Sepertinya itu saran yang tidak terduga baginya. Yah, itu memang bukan sesuatu yang biasanya dipertimbangkan orang.
"Ya. Jika kamu berpura-pura menjadi pemula, namamu tidak akan mengungkapkan identitasmu."
"Tapi mengubah namaku..."
"Nama depanmu, Milia, tidak terlalu jarang. Kamu bisa hanya mengubah nama keluarga."
Di dunia ini, wanita sering mengubah nama keluarga mereka sesuai dengan suami mereka saat menikah.
Ini mungkin lebih bisa diterima untuknya.
"Itu bisa berhasil... tapi..."
"Ada apa?"
"Apakah mendapatkan kualifikasi petualang tidak memakan waktu? Aku akan merepotkanmu, Rain..."
Sejujurnya, aku tidak akan terganggu oleh hal seperti itu...
Selain itu, ada berbagai pengecualian dalam aturan serikat yang Milia tidak tahu.
"Ada cara untuk mendapatkan kualifikasi dengan cepat. Mari masuk."
Aku membawa Milia masuk ke dalam gedung serikat petualang.
Bagian dalamnya memiliki dua lantai, dengan desain tema kayu yang terlihat seperti sesuatu dari permainan isekai.
Di sebelah kanan, ada area meja di mana para petualang sudah minum di sore hari. Di sebelah kiri ada papan buletin yang penuh dengan lembar permintaan. Resepsionis berada di bagian belakang, dan di lantai atas ada ruang pertemuan untuk petualang.
Serikat petualang di ibu kota ini cukup luas, tetapi tata letak dasarnya sama bahkan di serikat yang lebih kecil.

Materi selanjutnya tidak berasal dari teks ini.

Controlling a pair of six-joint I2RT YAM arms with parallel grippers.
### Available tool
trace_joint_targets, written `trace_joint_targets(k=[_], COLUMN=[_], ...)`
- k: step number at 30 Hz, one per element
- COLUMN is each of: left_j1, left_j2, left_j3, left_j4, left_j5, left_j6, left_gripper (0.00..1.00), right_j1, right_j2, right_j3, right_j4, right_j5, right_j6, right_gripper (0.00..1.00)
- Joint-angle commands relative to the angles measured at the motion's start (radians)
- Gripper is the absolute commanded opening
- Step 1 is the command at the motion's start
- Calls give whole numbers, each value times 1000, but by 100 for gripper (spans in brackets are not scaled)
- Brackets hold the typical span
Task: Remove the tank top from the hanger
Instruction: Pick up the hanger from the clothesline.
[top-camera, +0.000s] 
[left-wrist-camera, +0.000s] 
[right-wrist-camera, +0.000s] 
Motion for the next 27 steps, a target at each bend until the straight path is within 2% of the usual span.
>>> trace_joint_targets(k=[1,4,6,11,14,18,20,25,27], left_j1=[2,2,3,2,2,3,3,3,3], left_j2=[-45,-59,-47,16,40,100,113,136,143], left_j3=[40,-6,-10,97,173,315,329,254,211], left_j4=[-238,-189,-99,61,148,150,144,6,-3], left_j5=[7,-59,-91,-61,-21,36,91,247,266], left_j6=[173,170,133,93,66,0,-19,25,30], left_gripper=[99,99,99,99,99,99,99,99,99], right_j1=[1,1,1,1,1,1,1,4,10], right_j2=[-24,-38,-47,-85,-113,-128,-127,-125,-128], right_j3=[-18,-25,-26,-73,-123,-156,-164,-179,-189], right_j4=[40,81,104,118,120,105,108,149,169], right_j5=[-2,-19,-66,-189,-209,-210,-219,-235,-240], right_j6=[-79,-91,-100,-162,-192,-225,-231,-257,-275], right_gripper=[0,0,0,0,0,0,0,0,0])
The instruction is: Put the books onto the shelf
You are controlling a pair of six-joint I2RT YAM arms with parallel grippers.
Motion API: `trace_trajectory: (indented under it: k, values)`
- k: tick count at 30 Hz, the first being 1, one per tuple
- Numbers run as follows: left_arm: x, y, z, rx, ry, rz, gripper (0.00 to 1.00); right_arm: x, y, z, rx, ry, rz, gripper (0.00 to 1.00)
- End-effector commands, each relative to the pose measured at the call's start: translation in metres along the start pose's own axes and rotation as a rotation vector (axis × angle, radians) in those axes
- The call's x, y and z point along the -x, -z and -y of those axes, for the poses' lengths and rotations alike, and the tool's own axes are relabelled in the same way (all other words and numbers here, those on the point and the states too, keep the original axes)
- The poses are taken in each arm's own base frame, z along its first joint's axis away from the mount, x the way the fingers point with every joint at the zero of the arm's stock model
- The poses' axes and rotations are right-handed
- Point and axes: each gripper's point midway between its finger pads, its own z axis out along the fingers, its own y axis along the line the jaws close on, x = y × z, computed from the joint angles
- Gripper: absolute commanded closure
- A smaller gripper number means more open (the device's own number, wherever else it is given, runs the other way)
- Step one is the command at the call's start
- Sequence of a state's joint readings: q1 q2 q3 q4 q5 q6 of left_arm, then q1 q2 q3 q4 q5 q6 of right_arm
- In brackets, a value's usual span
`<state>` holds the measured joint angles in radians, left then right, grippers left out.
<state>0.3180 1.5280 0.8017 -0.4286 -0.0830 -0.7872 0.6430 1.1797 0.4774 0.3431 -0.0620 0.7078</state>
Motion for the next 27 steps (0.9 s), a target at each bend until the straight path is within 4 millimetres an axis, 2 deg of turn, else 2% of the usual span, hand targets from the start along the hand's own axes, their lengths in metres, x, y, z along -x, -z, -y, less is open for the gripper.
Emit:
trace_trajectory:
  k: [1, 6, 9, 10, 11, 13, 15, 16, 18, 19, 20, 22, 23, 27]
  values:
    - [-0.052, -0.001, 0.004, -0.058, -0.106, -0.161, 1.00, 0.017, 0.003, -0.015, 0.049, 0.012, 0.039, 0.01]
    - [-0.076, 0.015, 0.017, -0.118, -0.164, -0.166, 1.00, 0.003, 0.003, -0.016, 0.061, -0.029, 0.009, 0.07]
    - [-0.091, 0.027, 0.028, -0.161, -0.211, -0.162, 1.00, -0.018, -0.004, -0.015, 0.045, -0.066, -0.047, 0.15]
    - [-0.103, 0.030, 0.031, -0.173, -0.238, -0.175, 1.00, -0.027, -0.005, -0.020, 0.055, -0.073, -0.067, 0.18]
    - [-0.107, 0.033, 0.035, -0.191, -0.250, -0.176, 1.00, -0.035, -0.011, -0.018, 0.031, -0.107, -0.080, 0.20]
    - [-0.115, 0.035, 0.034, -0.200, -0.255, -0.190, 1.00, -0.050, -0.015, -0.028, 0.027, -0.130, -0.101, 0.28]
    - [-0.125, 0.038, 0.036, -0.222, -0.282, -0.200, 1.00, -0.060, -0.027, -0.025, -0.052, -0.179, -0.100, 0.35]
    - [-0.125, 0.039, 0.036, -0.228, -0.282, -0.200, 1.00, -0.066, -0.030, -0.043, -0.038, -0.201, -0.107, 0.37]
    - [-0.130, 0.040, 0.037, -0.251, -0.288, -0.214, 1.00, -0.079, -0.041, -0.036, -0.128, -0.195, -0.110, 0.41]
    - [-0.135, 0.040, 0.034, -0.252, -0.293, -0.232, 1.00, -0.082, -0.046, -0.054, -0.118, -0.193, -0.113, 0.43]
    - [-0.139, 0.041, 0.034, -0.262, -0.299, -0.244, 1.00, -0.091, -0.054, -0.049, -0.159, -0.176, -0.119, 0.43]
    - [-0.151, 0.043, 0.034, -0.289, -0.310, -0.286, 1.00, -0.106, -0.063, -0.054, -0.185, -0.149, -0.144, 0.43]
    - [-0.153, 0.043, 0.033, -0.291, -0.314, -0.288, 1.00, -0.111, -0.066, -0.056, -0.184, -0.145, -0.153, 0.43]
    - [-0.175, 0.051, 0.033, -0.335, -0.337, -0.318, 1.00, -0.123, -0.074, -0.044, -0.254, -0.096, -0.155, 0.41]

Kami menuju ke resepsionis dan menjelaskan situasinya kepada seorang resepsionis muda.
“Ada ketentuan khusus di serikat petualang di mana jika seorang petualang senior mengawasi dan kamu menyelesaikan permintaan tertentu, kamu bisa langsung mendapatkan kualifikasi sebagai petualang—ujian khusus. Saya ingin mengikuti ujian itu.”
‘Sieg’ memiliki pengaturan yang sangat rinci, dan aku pernah membaca buku aturan serikat ketika tidak ada yang lebih baik untuk dilakukan. Aku tidak pernah berpikir akan menggunakan pengetahuan itu, tetapi tampaknya berguna sekarang.
"Saya mengerti, ujian khusus... Tapi Rain, kamu adalah peringkat F... petualang pemula, bukan?"
"Ya. Tapi tidak ada aturan yang melarang pemula mengikuti ujian, kan?"
"Itu benar, tapi... Saya tidak menyarankannya. Ujian ini menggunakan permintaan asli sebagai ujian. Jadi, jika kamu gagal, kamu harus membayar denda."
Sepertinya resepsionis itu secara halus mengatakan, 'Tidak mungkin seorang pemula bisa mengatasinya.'
Yah, memang benar bahwa petualang pemula biasa akan kewalahan dengan tugas mereka sendiri, jadi wajar saja dia berpikir begitu. Tapi Milia dan aku sedikit berbeda.
"Tidak masalah. Biarkan kami mengikuti ujian."